▶ _ASSIGNED TASK_:
Starting at the line containing "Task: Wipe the" and ending at the line containing "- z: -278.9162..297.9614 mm", print every line of the material below exactly, both ends included, and stop there.

▶ _TASK DATA_:
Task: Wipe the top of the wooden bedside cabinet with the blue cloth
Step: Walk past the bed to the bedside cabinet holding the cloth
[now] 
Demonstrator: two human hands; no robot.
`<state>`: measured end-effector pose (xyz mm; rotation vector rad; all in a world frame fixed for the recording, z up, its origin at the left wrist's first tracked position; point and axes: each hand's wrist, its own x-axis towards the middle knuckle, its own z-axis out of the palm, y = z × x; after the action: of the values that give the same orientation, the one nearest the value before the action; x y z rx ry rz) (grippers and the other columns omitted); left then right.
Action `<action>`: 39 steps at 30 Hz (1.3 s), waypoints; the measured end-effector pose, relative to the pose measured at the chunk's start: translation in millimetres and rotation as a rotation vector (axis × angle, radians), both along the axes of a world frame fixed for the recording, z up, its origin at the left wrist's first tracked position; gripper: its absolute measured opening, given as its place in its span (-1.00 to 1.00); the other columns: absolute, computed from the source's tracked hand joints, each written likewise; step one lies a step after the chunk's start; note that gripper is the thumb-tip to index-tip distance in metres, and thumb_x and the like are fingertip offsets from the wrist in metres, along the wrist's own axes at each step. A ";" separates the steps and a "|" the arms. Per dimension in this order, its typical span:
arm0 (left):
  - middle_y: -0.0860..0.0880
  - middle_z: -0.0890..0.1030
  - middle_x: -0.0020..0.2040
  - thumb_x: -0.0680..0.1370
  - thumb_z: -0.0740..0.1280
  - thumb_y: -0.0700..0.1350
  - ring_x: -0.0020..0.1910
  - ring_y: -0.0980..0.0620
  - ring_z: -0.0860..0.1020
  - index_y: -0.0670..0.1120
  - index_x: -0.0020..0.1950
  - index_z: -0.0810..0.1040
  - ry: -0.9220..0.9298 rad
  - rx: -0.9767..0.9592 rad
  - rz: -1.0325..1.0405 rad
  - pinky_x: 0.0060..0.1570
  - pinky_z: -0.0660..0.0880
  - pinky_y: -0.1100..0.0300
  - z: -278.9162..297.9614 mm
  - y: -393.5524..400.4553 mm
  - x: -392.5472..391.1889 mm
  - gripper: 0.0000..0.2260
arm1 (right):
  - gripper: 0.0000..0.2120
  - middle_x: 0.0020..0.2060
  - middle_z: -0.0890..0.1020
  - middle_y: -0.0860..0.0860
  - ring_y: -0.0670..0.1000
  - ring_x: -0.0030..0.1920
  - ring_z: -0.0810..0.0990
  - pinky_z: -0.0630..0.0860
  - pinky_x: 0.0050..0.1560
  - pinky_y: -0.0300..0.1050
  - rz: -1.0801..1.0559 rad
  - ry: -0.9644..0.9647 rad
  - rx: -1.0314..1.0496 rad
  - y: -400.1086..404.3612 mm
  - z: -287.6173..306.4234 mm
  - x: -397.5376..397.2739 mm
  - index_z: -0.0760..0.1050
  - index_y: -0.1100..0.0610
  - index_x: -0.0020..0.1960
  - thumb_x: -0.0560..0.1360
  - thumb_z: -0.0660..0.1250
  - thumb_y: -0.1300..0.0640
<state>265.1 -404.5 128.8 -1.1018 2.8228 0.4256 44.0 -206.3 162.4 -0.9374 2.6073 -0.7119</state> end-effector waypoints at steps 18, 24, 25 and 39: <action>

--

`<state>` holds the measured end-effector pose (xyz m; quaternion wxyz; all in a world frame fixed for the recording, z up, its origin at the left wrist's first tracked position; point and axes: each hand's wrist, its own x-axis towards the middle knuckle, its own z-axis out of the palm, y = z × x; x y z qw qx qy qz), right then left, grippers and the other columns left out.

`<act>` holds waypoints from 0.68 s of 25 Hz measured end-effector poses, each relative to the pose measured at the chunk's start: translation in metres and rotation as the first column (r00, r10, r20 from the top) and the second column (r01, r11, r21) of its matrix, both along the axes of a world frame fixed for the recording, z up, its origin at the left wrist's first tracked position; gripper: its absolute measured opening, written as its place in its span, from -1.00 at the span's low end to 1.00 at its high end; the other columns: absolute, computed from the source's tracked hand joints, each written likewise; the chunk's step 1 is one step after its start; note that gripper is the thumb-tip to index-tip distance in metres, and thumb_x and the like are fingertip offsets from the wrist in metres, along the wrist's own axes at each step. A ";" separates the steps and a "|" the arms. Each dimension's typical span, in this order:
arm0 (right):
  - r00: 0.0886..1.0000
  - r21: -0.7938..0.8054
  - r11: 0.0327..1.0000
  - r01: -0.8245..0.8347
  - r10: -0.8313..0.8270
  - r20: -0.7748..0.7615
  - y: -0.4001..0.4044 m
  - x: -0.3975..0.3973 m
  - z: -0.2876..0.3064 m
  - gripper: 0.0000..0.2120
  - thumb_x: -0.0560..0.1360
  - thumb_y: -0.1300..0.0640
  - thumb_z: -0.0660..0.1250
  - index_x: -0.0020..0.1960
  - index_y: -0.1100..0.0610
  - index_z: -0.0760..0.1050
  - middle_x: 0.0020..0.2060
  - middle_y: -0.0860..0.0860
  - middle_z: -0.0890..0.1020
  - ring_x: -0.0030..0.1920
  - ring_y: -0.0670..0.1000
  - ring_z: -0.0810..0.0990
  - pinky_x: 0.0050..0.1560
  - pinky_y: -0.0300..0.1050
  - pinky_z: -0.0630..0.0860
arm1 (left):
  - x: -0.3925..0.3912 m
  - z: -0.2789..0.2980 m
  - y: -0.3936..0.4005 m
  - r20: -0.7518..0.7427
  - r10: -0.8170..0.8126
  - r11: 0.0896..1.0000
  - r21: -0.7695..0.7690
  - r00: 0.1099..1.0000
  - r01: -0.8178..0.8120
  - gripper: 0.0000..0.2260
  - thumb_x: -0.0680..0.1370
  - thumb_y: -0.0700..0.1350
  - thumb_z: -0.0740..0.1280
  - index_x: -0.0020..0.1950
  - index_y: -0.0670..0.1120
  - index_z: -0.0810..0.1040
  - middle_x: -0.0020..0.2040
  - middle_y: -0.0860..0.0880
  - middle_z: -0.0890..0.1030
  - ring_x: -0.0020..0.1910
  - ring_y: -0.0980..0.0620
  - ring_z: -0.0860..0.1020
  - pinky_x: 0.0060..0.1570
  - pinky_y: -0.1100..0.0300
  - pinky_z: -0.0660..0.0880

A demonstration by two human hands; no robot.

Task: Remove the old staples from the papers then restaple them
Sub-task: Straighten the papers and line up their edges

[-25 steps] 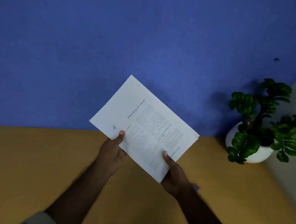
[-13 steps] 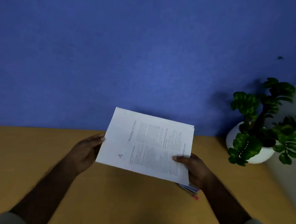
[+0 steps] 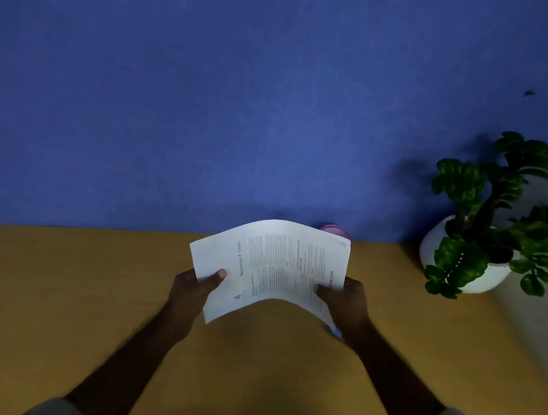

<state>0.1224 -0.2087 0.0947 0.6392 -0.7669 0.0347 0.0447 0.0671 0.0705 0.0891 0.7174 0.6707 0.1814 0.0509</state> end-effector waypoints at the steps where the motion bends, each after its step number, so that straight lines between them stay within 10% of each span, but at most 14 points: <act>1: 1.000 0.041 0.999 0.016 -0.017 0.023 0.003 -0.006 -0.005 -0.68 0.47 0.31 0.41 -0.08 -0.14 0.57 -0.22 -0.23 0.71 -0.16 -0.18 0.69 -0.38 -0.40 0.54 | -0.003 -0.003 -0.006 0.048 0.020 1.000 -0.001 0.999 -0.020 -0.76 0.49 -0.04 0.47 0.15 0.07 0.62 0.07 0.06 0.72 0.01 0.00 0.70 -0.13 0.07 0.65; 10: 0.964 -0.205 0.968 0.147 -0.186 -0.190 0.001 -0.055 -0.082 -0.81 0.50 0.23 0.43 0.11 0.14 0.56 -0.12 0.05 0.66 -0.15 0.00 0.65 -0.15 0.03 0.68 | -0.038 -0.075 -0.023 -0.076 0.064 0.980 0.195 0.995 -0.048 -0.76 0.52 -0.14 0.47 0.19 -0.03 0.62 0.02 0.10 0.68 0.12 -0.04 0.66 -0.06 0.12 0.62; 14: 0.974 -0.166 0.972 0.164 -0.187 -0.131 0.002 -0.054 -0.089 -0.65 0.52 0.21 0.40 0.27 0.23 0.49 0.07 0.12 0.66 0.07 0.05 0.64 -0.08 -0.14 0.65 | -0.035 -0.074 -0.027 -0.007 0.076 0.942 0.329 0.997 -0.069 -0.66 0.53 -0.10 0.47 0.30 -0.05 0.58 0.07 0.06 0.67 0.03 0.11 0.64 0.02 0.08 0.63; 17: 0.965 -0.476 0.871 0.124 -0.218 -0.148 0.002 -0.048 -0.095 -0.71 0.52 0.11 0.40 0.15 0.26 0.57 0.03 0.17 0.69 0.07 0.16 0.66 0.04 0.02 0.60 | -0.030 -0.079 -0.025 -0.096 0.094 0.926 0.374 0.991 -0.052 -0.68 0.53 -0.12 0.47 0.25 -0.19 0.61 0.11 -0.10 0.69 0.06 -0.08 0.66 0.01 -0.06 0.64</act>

▶ _ANSWER BOX_:
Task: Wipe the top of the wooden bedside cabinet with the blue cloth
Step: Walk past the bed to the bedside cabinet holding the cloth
[now] 
Demonstrator: two human hands; no robot.
`<state>`: measured end-effector pose (xyz mm; rotation vector rad; all in a world frame fixed for the recording, z up, its origin at the left wrist's first tracked position; point and axes: each hand's wrist, its own x-axis towards the middle knuckle, its own z-axis out of the palm, y = z × x; after the action: of the values that give the same orientation, the one nearest the value before the action; x y z rx ry rz) (grippers and the other columns omitted); left then right.
Action `<action>`: 39 steps at 30 Hz (1.3 s), waypoints; the measured end-effector pose, relative to the pose measured at the chunk's start: translation in millimetres and rotation as a rotation vector (axis × angle, radians), both along the axes of a world frame fixed for the recording, z up, its origin at the left wrist's first tracked position; gripper: its absolute measured opening, given as its place in its span (-1.00 to 1.00); the other columns: absolute, computed from the source's tracked hand joints, each written likewise; step one lies a step after the chunk's start; note that gripper is the thumb-tip to index-tip distance in metres, and thumb_x and the like are fingertip offsets from the wrist in metres, along the wrist's own axes at each step. A ";" separates the steps and a "|" the arms. Per dimension in this order, its typical span:
arm0 (left):
  - middle_y: -0.0860..0.0880
  - middle_z: -0.0890..0.1030
  - middle_x: -0.0020..0.2040
  - thumb_x: -0.0680..0.1370
  - thumb_z: -0.0740..0.1280
  - thumb_y: -0.0700..0.1350
  - ring_x: -0.0020..0.1910
  - ring_y: -0.0980..0.0620
  - ring_z: -0.0860..0.1020
  - index_y: -0.0670..0.1120
  - index_x: -0.0020..0.1950
  - index_z: -0.0810..0.1040
  - ry: -0.9220..0.9298 rad
  - rx: -0.9767..0.9592 rad
  - rz: -1.0325..1.0405 rad
  - pinky_x: 0.0060..0.1570
  - pinky_z: -0.0660..0.0880
  - pinky_y: -0.1100..0.0300
  - z: -278.9162..297.9614 mm

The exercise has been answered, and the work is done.